The album contains a dozen drowsy yet entertaining tracks which seek to send you into a deep, reflective, lucid dream; firstly about what life could have been like this year, and secondly about what the future holds.
The LP takes listeners on a voyage, from the elevating tones of ‘Anything for Boo’ and the easy-going ‘Are We Alright Again’, to the mellow and breathy melody that is ‘Of Unsent Letters’ and the empowering focus of ‘Waking Up’. It feels like you are embarking on a journey of emotional discovery, with every rise comes a fall in tone, yet, quite beautifully, this suits the distinctive mood, and is something only the Eels could achieve in what has been an unprecedented year.
The highlight of the album comes in the way of the title track, ‘Earth to Dora’. An uplifting and distinct ballad which takes the structure of a personal letter and transforms it into what can only be described as a musical masterpiece.
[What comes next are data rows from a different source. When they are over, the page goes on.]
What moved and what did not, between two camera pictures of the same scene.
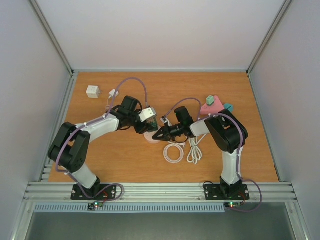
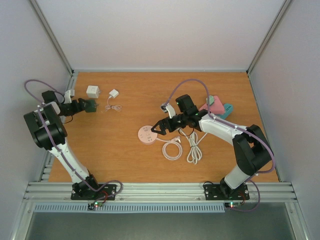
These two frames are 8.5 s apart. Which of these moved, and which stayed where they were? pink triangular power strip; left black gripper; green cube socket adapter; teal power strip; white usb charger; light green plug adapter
Moved: green cube socket adapter; left black gripper
Stayed: light green plug adapter; pink triangular power strip; white usb charger; teal power strip
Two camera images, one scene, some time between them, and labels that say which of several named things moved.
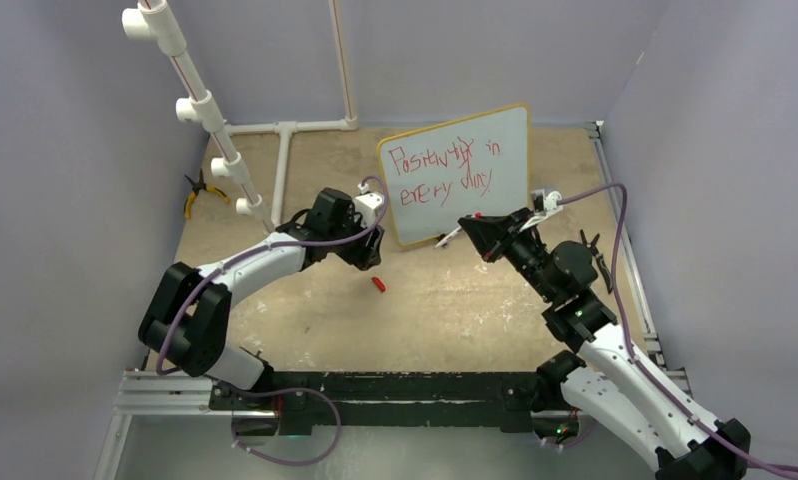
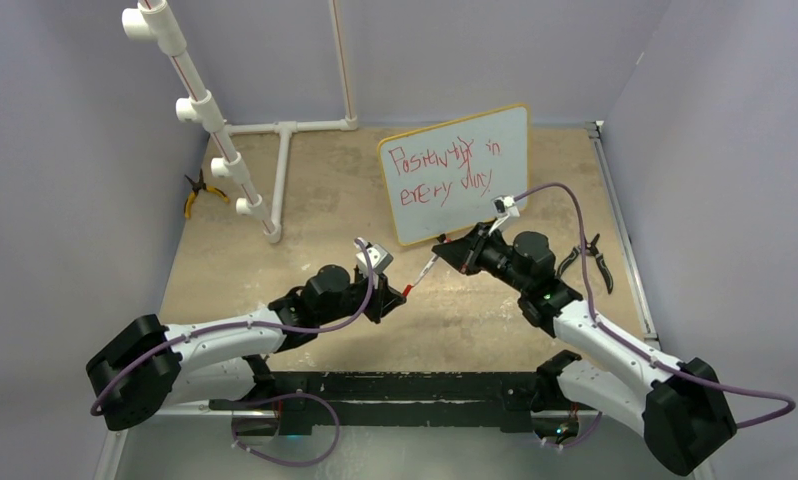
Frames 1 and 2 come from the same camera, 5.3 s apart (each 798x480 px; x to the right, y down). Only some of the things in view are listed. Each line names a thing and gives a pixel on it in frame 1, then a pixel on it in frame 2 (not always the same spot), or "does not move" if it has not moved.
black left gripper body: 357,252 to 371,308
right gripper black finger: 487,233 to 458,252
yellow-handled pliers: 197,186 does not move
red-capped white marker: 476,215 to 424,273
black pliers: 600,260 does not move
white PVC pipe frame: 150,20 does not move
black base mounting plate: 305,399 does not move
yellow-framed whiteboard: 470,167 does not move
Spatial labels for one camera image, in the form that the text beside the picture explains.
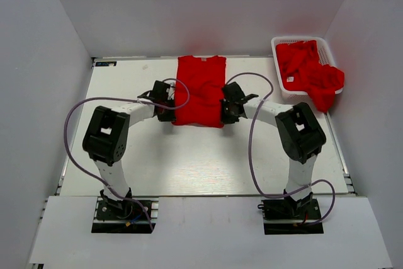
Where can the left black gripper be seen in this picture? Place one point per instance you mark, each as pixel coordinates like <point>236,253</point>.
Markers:
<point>170,118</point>

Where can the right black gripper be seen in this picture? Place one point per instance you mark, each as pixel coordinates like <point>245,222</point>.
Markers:
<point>224,118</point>

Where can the red t shirt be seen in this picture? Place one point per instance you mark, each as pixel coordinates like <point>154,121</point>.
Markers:
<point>199,86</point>

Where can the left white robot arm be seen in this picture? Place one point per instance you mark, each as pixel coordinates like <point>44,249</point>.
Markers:
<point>105,140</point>

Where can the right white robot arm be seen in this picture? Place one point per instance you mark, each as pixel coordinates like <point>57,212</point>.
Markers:
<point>301,136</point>

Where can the red shirts pile in basket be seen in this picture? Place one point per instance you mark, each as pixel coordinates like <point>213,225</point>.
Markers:
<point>301,70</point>

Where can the blue table label sticker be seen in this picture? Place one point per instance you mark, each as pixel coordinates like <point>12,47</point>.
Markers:
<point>105,63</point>

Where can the white plastic basket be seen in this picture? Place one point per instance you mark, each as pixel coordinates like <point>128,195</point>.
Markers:
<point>325,57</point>

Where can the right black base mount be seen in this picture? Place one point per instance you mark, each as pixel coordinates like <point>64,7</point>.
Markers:
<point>280,219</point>

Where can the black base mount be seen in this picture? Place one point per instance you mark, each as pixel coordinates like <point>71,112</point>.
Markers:
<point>280,219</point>
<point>133,220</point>

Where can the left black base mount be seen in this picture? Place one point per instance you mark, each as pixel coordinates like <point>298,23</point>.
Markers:
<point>133,220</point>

The theme of lost love and reflecting on the past is expressed most explicitly in the song, ‘The Gentle Souls’, through the lyrics, “I don’t know why she’s back for more” and “Now she belongs with the gentle souls”. Although the theme of lost love seems a tedious talking point in the indie-rock genre, the Eels provide a fresh take on the matter, adding to the optimistic message of the album about how life will get better – going some way to address the current concerns and issues facing fans this year.
Despite 2020 marking an impressive 25 years on from the band’s formation, the Eels show no sign of stopping here. The inspiring tone of the music collaborates perfectly with the somewhat calm and reassuring nature of the lyrics, and together they form the Eels’ way of giving listeners a big hug, which is quite simply what everybody needs at the moment.
On the whole, Earth to Dora proves the Eels still have enough room in their indie-rock tank to produce enjoyable music, and long may it continue.